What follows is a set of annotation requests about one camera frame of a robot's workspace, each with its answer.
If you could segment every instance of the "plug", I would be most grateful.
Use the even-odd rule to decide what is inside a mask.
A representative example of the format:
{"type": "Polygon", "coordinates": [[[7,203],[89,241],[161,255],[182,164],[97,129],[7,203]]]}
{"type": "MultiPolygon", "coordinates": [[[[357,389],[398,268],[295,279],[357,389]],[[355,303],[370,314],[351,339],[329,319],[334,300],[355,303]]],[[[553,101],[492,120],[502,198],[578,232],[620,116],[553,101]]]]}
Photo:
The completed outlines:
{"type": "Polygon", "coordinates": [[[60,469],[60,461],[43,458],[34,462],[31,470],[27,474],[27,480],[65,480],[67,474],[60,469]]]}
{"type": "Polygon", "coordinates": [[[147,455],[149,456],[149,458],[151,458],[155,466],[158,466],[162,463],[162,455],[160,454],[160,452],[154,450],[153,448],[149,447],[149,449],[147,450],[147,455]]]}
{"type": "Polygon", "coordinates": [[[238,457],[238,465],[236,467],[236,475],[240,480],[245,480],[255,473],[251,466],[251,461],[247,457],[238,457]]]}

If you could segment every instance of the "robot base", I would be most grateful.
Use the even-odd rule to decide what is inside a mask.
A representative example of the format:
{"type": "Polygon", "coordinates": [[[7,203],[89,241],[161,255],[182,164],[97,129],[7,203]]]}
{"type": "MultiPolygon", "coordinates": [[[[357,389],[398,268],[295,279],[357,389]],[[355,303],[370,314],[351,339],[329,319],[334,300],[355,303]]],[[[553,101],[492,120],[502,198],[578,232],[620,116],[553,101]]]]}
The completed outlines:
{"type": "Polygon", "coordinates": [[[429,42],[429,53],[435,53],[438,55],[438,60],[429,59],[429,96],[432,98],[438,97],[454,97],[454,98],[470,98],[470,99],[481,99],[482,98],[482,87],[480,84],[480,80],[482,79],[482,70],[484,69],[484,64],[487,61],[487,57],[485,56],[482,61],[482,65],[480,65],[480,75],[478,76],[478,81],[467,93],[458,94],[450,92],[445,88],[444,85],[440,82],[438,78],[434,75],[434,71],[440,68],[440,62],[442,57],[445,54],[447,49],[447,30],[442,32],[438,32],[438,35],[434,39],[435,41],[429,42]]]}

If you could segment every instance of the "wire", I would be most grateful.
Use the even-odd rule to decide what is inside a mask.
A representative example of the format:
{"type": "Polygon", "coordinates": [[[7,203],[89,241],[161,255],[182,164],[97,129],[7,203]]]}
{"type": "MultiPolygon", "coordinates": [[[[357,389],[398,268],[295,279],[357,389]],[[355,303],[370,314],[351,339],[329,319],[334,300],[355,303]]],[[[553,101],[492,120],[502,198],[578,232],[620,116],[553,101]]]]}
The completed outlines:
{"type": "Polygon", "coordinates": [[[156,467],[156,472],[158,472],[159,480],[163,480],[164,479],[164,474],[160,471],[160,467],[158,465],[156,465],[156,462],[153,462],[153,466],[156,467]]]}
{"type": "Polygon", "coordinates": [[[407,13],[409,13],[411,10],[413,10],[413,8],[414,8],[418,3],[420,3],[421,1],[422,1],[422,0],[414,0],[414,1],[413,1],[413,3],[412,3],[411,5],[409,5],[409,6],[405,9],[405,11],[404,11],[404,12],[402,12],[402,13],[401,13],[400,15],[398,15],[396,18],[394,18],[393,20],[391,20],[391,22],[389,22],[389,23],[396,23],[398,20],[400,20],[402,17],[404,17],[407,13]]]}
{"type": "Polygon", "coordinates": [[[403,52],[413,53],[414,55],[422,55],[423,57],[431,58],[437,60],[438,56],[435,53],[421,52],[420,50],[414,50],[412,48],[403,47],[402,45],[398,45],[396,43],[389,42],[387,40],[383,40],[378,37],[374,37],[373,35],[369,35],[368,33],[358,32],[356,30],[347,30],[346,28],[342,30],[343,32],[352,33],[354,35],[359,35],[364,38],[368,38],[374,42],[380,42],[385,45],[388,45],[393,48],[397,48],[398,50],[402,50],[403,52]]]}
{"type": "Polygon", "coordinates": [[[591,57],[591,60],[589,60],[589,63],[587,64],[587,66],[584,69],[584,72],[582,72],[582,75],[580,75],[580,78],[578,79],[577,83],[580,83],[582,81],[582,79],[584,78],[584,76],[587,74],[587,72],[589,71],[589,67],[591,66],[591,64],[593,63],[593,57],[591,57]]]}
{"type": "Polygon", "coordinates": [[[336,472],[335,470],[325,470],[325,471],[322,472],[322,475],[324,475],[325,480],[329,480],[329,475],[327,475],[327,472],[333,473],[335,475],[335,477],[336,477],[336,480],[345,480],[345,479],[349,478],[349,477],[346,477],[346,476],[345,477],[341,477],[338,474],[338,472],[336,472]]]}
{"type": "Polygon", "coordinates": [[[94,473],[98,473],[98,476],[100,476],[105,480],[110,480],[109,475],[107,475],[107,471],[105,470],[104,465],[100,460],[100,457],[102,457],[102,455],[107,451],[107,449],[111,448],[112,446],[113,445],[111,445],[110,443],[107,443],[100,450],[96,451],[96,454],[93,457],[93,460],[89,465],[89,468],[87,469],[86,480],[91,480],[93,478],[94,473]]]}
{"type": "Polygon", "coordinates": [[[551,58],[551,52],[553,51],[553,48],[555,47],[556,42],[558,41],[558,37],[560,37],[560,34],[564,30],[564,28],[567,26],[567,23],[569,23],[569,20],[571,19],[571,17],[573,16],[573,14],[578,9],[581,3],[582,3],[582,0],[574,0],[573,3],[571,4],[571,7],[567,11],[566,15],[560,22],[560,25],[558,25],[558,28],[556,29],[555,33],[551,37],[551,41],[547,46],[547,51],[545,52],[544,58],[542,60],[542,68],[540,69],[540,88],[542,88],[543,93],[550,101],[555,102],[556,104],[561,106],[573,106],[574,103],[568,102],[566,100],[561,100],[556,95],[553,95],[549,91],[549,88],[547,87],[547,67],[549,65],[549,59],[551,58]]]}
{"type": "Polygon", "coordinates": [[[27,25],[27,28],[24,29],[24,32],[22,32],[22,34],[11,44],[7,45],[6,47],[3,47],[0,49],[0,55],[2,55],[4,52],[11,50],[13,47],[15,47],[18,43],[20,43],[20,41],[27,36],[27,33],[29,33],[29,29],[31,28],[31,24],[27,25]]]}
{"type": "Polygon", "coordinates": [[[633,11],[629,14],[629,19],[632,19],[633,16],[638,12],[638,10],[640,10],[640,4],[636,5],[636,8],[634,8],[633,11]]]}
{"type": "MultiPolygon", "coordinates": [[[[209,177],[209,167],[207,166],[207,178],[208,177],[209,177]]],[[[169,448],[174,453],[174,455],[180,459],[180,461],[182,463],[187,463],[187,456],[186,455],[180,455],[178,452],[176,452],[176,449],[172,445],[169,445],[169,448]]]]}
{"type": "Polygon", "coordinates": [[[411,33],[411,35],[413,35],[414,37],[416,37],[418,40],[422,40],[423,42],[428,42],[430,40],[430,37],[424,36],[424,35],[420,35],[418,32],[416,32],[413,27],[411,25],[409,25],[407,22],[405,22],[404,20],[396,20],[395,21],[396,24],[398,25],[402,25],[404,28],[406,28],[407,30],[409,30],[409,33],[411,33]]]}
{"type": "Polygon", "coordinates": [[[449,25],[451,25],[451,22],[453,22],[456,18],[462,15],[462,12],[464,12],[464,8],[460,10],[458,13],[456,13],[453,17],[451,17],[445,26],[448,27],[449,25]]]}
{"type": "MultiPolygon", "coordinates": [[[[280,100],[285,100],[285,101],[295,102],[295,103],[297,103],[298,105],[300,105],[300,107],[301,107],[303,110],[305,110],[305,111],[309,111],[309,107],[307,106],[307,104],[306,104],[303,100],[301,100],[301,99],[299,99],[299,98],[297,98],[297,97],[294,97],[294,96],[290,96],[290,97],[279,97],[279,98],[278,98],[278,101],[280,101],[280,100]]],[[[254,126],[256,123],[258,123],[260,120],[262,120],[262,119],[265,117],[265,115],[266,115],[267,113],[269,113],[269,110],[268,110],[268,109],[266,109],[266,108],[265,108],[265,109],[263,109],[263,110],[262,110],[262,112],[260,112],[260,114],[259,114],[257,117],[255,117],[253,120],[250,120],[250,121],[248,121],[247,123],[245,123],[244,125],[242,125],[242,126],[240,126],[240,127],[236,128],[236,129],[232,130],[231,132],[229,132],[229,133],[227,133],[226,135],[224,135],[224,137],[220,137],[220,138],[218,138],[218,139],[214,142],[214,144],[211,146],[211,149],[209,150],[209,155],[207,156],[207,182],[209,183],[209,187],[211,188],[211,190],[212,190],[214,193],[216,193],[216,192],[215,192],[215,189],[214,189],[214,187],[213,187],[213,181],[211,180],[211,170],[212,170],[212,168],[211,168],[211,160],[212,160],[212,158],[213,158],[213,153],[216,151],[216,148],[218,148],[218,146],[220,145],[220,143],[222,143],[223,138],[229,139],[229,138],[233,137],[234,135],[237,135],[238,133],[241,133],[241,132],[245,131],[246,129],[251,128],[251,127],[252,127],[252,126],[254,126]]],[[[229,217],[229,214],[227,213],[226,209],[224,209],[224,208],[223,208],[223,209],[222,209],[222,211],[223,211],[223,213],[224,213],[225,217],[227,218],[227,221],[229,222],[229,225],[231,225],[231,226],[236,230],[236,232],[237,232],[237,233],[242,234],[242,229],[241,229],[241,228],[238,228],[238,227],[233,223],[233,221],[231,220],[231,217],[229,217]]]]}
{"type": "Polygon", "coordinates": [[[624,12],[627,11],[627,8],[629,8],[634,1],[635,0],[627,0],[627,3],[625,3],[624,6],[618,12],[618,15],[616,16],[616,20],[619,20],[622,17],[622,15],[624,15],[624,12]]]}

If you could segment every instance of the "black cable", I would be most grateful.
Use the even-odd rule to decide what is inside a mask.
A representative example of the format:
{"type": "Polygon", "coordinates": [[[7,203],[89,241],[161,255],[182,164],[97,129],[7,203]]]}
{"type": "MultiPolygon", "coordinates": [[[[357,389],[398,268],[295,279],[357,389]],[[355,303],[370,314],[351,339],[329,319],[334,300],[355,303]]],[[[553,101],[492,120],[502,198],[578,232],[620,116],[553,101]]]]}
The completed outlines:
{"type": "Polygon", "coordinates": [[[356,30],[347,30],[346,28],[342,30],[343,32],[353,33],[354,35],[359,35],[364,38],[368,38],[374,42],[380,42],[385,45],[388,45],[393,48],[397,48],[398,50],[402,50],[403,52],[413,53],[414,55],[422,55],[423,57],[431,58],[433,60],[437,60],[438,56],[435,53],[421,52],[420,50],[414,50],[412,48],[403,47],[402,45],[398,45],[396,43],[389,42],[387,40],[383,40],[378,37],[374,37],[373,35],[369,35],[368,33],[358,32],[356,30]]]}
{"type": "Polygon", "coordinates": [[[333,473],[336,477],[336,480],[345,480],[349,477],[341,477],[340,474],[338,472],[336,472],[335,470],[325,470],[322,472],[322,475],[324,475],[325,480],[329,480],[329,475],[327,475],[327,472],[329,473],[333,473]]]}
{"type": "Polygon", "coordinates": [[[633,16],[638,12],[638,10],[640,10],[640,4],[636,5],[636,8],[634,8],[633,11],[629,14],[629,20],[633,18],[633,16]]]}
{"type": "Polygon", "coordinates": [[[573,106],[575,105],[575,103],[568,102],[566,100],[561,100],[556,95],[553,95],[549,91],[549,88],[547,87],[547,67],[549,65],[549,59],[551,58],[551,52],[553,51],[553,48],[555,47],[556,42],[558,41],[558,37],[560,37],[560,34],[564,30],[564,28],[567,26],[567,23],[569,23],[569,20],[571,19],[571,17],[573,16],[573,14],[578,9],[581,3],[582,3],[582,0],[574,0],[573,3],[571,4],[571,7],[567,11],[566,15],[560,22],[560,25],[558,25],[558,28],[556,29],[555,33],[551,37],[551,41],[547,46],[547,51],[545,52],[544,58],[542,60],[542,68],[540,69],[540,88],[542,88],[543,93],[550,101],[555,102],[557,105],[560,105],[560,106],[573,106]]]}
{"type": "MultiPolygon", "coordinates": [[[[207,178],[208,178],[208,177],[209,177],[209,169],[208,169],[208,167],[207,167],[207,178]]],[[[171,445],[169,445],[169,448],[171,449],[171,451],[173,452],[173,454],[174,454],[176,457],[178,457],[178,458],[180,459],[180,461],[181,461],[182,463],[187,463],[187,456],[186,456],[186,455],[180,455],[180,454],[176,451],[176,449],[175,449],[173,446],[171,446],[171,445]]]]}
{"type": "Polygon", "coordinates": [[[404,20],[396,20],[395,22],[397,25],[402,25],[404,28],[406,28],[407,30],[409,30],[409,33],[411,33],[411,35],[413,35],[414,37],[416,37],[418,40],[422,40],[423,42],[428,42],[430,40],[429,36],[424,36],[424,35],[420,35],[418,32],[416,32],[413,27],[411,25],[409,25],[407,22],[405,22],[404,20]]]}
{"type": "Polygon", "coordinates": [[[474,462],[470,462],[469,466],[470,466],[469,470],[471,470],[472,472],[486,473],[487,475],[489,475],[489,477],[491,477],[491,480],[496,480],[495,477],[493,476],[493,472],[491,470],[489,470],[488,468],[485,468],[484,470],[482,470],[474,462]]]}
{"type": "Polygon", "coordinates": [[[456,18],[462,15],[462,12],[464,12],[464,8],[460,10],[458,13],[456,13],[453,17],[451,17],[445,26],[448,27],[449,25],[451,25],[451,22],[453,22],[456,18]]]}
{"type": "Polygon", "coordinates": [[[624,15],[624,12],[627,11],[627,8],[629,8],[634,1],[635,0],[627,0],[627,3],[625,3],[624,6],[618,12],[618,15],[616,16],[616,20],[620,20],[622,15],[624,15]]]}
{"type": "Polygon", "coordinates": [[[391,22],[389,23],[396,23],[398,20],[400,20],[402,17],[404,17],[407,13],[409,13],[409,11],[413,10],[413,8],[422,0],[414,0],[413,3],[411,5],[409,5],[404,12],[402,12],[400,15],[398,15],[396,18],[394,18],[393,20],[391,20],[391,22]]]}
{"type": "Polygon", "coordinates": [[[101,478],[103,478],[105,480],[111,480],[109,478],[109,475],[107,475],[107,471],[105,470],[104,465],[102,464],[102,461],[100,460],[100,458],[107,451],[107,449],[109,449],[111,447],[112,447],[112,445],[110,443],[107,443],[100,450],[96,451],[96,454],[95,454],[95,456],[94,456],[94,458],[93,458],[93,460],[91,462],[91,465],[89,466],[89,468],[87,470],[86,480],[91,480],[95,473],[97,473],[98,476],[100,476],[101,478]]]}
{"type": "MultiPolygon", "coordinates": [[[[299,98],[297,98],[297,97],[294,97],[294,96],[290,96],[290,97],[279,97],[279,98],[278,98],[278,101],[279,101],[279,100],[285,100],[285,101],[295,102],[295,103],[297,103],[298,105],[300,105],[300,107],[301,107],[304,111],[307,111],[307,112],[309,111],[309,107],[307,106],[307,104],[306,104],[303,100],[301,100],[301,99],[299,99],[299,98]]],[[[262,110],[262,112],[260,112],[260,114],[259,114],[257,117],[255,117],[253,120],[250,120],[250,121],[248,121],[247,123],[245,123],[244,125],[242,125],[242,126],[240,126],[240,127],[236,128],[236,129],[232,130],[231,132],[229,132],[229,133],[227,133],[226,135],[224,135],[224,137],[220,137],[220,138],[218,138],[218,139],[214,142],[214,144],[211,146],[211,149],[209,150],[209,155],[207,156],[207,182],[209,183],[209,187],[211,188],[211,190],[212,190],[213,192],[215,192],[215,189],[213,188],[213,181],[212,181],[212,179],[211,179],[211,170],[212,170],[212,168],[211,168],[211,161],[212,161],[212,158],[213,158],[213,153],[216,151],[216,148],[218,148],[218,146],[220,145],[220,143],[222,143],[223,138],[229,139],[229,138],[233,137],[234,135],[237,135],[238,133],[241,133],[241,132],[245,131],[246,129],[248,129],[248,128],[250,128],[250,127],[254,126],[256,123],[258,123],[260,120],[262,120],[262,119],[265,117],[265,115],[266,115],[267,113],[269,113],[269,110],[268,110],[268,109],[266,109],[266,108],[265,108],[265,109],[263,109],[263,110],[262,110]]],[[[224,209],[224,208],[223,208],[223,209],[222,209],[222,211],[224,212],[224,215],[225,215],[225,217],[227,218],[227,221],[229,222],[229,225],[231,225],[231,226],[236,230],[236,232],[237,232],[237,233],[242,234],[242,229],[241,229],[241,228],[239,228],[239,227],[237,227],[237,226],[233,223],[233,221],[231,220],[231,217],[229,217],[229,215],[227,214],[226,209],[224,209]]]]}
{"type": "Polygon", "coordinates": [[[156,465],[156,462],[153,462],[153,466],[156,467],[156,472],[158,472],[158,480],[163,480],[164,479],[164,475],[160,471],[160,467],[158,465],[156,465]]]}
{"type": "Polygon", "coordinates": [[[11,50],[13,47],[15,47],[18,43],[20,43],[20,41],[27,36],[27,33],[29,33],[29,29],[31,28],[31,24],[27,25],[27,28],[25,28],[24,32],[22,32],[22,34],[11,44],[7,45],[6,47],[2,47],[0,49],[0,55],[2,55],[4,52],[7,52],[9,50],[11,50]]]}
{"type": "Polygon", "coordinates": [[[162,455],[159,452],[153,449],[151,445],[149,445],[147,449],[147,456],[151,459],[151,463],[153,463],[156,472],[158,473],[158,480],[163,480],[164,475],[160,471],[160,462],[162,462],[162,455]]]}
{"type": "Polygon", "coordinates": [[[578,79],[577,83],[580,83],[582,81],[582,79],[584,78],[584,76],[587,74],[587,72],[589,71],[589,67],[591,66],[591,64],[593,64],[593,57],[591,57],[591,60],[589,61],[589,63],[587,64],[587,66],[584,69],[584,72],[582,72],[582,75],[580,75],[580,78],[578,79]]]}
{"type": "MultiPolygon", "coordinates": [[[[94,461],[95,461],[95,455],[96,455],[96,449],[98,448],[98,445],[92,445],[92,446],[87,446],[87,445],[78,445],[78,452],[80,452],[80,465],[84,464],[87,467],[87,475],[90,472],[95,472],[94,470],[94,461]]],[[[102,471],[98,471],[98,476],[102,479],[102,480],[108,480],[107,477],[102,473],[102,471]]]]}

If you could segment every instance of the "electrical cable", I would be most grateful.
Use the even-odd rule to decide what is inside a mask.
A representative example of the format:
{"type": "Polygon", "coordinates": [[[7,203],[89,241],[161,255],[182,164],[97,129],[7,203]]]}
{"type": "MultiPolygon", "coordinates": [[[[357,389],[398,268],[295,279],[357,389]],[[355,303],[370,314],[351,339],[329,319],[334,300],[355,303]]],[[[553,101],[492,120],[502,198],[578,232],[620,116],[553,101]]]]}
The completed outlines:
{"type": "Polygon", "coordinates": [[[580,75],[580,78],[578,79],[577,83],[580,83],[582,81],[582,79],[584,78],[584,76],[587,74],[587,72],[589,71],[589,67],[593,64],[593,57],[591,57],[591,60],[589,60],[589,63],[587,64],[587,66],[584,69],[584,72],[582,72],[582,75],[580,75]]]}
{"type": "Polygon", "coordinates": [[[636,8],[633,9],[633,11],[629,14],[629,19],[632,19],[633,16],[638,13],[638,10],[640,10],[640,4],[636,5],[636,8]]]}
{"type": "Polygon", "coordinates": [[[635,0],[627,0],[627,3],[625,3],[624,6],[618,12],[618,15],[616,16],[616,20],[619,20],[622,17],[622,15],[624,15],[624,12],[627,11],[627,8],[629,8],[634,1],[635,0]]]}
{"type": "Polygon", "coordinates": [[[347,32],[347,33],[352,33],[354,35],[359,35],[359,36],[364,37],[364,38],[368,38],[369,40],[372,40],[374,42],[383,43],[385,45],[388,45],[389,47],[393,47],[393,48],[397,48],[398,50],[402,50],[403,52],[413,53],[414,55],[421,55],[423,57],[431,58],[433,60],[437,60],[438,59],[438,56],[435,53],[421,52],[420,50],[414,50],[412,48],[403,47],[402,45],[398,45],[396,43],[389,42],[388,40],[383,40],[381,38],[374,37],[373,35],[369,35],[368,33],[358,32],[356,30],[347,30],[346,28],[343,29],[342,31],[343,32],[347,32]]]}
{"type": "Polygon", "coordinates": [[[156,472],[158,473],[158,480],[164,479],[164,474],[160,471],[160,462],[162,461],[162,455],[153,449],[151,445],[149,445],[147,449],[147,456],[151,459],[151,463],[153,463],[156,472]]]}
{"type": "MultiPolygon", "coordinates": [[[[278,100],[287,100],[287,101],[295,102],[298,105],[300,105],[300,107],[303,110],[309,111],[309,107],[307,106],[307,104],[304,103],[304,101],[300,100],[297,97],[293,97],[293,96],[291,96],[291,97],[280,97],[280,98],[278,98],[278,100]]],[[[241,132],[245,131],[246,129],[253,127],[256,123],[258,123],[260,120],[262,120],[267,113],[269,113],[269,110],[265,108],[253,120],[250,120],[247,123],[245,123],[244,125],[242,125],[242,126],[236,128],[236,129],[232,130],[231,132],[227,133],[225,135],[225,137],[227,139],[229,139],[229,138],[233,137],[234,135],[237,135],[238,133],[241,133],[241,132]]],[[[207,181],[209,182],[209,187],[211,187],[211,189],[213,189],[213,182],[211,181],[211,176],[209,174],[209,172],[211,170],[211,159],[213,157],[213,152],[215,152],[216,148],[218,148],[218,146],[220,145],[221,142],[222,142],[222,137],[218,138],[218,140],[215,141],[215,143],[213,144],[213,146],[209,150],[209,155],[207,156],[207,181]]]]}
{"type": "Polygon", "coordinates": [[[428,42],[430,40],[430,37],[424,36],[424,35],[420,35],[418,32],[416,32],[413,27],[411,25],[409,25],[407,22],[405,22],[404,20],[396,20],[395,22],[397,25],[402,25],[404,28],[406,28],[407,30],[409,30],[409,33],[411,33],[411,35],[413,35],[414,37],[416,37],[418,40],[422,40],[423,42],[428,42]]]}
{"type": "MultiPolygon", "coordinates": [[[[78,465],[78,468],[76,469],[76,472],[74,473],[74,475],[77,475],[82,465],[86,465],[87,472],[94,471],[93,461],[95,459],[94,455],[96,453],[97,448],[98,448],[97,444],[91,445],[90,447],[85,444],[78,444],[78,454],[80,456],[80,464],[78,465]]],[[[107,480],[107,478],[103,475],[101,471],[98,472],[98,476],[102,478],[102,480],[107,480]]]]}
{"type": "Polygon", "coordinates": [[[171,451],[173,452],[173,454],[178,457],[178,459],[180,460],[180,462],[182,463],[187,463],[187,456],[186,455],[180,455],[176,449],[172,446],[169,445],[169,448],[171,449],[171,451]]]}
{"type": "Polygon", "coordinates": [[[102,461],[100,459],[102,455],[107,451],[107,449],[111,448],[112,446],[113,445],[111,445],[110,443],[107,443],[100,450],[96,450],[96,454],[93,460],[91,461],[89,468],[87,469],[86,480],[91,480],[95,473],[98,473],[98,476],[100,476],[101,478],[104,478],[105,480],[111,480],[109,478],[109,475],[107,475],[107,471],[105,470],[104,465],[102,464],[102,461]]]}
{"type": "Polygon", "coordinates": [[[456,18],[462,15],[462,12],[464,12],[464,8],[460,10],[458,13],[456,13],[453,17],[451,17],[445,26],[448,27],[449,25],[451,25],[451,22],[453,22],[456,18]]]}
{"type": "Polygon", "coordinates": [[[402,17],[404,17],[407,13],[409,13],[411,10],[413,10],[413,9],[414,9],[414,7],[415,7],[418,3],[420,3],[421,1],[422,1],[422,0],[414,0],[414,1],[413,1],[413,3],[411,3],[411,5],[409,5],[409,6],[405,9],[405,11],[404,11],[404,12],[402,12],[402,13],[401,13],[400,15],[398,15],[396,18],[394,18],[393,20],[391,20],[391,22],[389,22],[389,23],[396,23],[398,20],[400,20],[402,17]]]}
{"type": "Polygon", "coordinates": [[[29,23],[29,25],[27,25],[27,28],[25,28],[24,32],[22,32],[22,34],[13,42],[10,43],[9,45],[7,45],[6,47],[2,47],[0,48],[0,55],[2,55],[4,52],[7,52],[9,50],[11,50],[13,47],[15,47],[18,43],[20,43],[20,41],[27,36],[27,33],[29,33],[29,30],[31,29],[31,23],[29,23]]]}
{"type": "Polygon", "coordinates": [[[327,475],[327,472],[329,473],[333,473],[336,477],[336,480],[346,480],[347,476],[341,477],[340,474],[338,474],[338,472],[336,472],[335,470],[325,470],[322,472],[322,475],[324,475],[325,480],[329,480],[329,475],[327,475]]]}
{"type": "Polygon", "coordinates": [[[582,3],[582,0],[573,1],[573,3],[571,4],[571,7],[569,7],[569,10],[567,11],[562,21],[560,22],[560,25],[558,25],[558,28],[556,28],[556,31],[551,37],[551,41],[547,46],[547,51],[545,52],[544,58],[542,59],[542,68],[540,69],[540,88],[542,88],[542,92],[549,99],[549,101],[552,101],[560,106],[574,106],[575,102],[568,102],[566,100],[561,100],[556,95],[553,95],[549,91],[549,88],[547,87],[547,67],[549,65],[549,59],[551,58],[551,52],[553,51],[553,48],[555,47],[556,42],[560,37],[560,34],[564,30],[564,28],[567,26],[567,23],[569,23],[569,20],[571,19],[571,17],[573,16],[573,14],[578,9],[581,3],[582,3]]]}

*WORK ORDER:* Copy out every line of the data where the word "would" occurs.

*TASK RESPONSE:*
If you could segment every instance of the "plug", I would be most grateful.
If you could segment every instance of the "robot base", I would be most grateful.
If you could segment every instance of the "wire", I would be most grateful.
If you could segment every instance of the "black cable", I would be most grateful.
If you could segment every instance of the "electrical cable", I would be most grateful.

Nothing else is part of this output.